Items from a data source
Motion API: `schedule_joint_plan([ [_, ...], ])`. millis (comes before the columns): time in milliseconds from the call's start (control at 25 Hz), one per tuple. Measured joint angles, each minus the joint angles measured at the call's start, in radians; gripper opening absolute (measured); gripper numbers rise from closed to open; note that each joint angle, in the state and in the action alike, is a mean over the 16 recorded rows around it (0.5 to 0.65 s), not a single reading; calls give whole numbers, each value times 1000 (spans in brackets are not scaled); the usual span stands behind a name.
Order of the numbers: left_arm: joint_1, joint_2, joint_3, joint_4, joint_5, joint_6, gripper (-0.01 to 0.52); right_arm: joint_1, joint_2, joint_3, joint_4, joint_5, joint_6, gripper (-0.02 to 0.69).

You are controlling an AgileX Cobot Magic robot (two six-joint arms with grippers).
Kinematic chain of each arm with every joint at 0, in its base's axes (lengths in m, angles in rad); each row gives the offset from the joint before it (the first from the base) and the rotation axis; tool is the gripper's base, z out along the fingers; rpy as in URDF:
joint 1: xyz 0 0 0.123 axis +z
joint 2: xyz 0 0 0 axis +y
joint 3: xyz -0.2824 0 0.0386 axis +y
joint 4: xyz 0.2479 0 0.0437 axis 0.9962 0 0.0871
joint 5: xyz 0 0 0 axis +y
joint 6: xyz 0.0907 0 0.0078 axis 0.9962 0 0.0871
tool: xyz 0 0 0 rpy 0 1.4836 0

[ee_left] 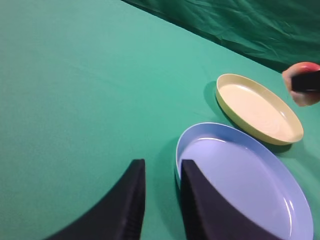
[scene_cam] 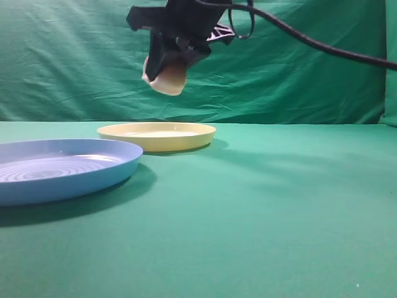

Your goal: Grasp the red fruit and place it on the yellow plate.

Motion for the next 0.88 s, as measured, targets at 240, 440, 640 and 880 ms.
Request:
schedule_joint_plan([
  [240, 0, 0, 0, 0, 0, 0, 157, 0, 13, -30, -41, 15, -4, 573],
  [440, 0, 0, 0, 0, 0, 0, 157, 0, -44, -52, -89, 79, -2, 579],
  [640, 0, 0, 0, 0, 0, 0, 157, 0, -152, -74, -132, 204, 27, 413],
  [880, 0, 0, 0, 0, 0, 0, 157, 0, -323, -65, -150, 365, 97, 175],
])
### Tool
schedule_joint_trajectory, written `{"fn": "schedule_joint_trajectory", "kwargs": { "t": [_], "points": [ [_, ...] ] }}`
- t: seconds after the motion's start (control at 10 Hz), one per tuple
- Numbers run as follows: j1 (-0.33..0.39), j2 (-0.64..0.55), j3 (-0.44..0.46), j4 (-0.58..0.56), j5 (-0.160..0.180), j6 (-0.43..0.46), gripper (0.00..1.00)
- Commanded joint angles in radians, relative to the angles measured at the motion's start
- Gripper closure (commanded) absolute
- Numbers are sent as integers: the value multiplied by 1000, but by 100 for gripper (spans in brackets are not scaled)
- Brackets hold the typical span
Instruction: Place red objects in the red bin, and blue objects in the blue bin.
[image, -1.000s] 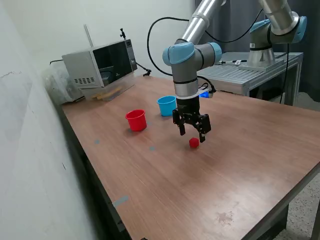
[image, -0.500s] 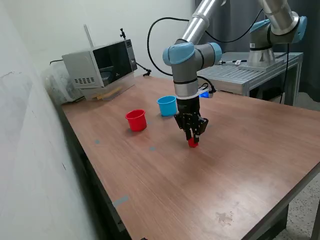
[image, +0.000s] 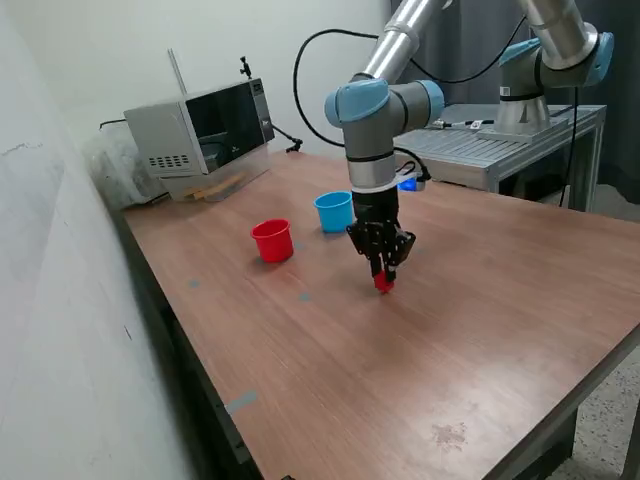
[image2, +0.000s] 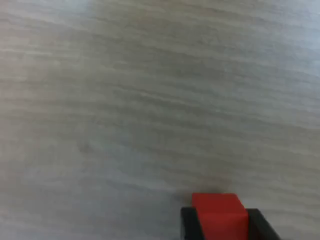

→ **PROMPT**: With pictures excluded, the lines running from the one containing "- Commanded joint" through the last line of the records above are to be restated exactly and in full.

→ **RESPONSE BOX**:
- Commanded joint angles in radians, relative to the angles measured at the motion's start
- Gripper closure (commanded) absolute
- Numbers are sent as integers: the value multiplied by 1000, but by 100 for gripper (spans in brackets are not scaled)
- Brackets hold the typical span
Instruction: Place red objects in the red bin, and blue objects in the blue bin.
[image, -1.000s] 
[image, -0.500s] 
[image, +0.000s] 
[image2, +0.000s] 

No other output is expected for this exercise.